Exercise details - Every record that follows needs to be written out again, exactly.

Exercise input -
--- START ---
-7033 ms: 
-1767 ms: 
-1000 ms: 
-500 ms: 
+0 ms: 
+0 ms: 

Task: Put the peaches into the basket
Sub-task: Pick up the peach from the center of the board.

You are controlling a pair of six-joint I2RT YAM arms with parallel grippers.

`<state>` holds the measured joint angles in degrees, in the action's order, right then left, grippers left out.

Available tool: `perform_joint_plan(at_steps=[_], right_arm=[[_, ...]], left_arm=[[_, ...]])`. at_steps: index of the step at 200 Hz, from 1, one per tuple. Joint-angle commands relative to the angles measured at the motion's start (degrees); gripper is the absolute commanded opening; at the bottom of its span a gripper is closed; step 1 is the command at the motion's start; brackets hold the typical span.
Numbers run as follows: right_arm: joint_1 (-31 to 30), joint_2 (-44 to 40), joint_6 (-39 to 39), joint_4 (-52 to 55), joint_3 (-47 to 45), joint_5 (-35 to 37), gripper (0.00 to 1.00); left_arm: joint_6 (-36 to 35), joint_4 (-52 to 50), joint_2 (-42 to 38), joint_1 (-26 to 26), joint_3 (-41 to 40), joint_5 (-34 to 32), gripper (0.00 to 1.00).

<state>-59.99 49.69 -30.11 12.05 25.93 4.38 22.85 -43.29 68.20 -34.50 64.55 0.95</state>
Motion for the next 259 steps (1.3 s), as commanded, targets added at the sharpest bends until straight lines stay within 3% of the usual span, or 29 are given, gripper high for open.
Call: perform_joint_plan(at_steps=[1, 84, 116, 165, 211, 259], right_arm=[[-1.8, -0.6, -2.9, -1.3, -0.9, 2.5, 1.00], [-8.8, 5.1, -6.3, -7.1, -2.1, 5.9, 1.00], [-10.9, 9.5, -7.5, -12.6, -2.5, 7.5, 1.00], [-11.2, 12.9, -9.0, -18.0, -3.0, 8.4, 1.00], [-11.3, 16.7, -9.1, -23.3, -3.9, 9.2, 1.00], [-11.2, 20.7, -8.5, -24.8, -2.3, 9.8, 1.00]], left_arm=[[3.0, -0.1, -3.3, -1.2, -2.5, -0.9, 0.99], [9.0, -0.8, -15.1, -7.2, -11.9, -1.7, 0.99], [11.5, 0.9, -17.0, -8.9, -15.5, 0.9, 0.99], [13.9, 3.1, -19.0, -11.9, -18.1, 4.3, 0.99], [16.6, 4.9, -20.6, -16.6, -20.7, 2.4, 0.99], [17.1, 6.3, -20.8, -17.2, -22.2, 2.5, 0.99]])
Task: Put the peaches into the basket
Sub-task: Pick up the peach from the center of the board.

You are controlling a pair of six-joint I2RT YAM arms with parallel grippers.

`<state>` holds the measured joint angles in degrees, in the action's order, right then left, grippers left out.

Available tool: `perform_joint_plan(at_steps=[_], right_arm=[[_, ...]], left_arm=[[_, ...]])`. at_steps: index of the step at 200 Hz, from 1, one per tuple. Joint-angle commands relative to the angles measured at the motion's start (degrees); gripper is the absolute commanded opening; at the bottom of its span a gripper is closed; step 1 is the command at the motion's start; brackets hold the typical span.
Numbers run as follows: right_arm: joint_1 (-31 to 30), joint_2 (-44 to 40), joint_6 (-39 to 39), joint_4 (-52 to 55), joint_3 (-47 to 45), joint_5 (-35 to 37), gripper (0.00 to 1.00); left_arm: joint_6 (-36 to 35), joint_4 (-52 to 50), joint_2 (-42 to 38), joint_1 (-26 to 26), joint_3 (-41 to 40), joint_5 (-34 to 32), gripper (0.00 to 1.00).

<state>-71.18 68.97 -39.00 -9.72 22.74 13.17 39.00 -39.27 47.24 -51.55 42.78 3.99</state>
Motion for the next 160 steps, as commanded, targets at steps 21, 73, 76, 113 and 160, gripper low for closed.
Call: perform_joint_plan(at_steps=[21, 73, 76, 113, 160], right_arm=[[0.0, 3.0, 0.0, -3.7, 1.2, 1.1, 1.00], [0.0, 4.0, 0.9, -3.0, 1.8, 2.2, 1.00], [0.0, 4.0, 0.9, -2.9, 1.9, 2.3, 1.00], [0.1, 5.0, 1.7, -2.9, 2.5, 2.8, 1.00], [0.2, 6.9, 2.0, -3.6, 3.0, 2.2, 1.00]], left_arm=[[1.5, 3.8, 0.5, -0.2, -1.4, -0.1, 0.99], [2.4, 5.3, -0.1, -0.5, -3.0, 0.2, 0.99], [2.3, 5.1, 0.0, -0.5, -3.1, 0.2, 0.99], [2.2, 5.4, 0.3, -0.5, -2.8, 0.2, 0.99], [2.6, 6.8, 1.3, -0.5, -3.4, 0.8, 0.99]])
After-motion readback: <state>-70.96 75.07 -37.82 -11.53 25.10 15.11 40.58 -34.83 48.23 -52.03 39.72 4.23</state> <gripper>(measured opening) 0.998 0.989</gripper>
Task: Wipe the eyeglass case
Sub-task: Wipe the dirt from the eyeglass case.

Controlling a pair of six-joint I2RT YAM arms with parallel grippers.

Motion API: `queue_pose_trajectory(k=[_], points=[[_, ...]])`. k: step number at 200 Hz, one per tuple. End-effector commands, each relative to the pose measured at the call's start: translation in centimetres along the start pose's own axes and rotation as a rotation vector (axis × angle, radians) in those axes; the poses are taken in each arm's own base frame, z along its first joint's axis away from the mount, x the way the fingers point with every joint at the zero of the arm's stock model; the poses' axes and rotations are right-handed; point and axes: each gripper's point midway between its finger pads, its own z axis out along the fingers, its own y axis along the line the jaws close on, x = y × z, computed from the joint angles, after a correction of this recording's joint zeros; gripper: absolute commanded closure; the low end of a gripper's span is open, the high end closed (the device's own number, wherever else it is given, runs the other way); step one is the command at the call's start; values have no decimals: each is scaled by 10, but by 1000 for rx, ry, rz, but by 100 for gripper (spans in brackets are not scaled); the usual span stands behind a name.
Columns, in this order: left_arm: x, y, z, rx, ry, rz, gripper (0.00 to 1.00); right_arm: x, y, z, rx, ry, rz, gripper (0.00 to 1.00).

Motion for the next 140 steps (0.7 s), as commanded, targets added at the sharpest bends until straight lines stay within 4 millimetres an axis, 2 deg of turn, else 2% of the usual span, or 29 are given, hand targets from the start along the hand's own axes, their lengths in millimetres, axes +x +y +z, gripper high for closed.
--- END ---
Your response -
-7033 ms: 
-1767 ms: 
-1000 ms: 
-500 ms: 
+0 ms: 
+0 ms: 

Task: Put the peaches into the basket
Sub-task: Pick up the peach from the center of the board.

You are controlling a pair of six-joint I2RT YAM arms with parallel grippers.

`<state>` holds the measured joint angles in degrees, in the action's order, right then left, grippers left out.

Available tool: `perform_joint_plan(at_steps=[_], right_arm=[[_, ...]], left_arm=[[_, ...]])`. at_steps: index of the step at 200 Hz, from 1, one per tuple. Joint-angle commands relative to the angles measured at the motion's start (degrees); gripper is the absolute commanded opening; at the bottom of its span a gripper is closed; step 1 is the command at the motion's start; brackets hold the typical span.
Numbers run as follows: right_arm: joint_1 (-31 to 30), joint_2 (-44 to 40), joint_6 (-39 to 39), joint_4 (-52 to 55), joint_3 (-47 to 45), joint_5 (-35 to 37), gripper (0.00 to 1.00); left_arm: joint_6 (-36 to 35), joint_4 (-52 to 50), joint_2 (-42 to 38), joint_1 (-26 to 26), joint_3 (-41 to 40), joint_5 (-34 to 32), gripper (0.00 to 1.00).

<state>-59.99 49.69 -30.11 12.05 25.93 4.38 22.85 -43.29 68.20 -34.50 64.55 0.95</state>
Motion for the next 259 steps (1.3 s), as commanded, targets added at the sharpest bends until straight lines stay within 3% of the usual span, or 29 are given, gripper high for open.
Call: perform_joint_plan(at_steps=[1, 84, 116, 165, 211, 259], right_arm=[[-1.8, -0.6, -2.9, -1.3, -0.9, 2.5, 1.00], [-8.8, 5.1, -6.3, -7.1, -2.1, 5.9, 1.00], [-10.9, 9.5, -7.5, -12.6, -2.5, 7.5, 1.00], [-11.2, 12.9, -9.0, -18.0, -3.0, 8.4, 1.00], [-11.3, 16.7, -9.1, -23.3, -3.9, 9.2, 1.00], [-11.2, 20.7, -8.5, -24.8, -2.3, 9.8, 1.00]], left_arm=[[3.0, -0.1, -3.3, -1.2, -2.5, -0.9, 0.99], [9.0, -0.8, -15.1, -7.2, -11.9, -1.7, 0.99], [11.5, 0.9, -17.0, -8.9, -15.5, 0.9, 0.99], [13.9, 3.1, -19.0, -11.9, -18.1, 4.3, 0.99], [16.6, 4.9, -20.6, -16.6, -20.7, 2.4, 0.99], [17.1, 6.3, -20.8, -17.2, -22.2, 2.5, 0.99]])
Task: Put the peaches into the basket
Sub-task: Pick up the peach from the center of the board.

You are controlling a pair of six-joint I2RT YAM arms with parallel grippers.

`<state>` holds the measured joint angles in degrees, in the action's order, right then left, grippers left out.

Available tool: `perform_joint_plan(at_steps=[_], right_arm=[[_, ...]], left_arm=[[_, ...]])`. at_steps: index of the step at 200 Hz, from 1, one per tuple. Joint-angle commands relative to the angles measured at the motion's start (degrees); gripper is the absolute commanded opening; at the bottom of its span a gripper is closed; step 1 is the command at the motion's start; brackets hold the typical span.
Numbers run as follows: right_arm: joint_1 (-31 to 30), joint_2 (-44 to 40), joint_6 (-39 to 39), joint_4 (-52 to 55), joint_3 (-47 to 45), joint_5 (-35 to 37), gripper (0.00 to 1.00); left_arm: joint_6 (-36 to 35), joint_4 (-52 to 50), joint_2 (-42 to 38), joint_1 (-26 to 26), joint_3 (-41 to 40), joint_5 (-34 to 32), gripper (0.00 to 1.00).

<state>-71.18 68.97 -39.00 -9.72 22.74 13.17 39.00 -39.27 47.24 -51.55 42.78 3.99</state>
Motion for the next 160 steps, as commanded, targets at steps 21, 73, 76, 113 and 160, gripper low for closed.
Call: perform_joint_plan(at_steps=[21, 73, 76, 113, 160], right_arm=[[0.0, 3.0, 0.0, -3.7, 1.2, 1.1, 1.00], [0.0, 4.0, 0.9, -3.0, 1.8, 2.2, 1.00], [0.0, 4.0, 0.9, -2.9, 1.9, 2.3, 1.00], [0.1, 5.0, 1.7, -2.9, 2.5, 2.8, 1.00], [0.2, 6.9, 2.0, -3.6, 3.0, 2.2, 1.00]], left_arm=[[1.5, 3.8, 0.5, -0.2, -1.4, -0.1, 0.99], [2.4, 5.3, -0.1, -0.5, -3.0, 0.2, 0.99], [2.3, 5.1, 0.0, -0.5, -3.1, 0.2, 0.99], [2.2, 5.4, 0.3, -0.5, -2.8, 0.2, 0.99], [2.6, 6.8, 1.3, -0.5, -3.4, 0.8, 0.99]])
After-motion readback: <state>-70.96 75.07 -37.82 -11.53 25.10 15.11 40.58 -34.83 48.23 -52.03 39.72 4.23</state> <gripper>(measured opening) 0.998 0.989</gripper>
Task: Wipe the eyeglass case
Sub-task: Wipe the dirt from the eyeglass case.

Controlling a pair of six-joint I2RT YAM arms with parallel grippers.

Motion API: `queue_pose_trajectory(k=[_], points=[[_, ...]])`. k: step number at 200 Hz, one per tuple. End-effector commands, each relative to the pose measured at the call's start: translation in centimetres along the start pose's own axes and rotation as a rotation vector (axis × angle, radians) in those axes; the poses are taken in each arm's own base frame, z along its first joint's axis away from the mount, x the way the fingers point with every joint at the zero of the arm's stock model; the poses' axes and rotations are right-handed; point and axes: each gripper's point midway between its finger pads, its own z axis out along the fingers, its own y axis along the line the jaws close on, x = y × z, computed from the joint angles, after a correction of this recording's joint zeros; gripper: absolute commanded closure; the low end of a gripper's span is open, the high end closed (the device's own number, wherever else it is given, runs the other way); step one is the command at the call's start; values have no decimals: each is scaled by 10, but by 1000 for rx, ry, rz, but by 100 for gripper (spans in brackets are not scaled); the usual span stands behind a name.
Columns, in this order: left_arm: x, y, z, rx, ry, rz, gripper (0.00 to 1.00); right_arm: x, y, z, rx, ry, rz, gripper (0.00 to 1.00).

Motion for the next 140 steps (0.7 s), as commanded, targets added at the sharpest bends until straight lines stay within 4 millimetres an axis, 2 deg of turn, else 2% of the usual span, or 29 are given, hand targets from the start along the hand's own axes, their lengths in millimetres, axes +x +y +z, gripper high for closed.

That completes the exercise.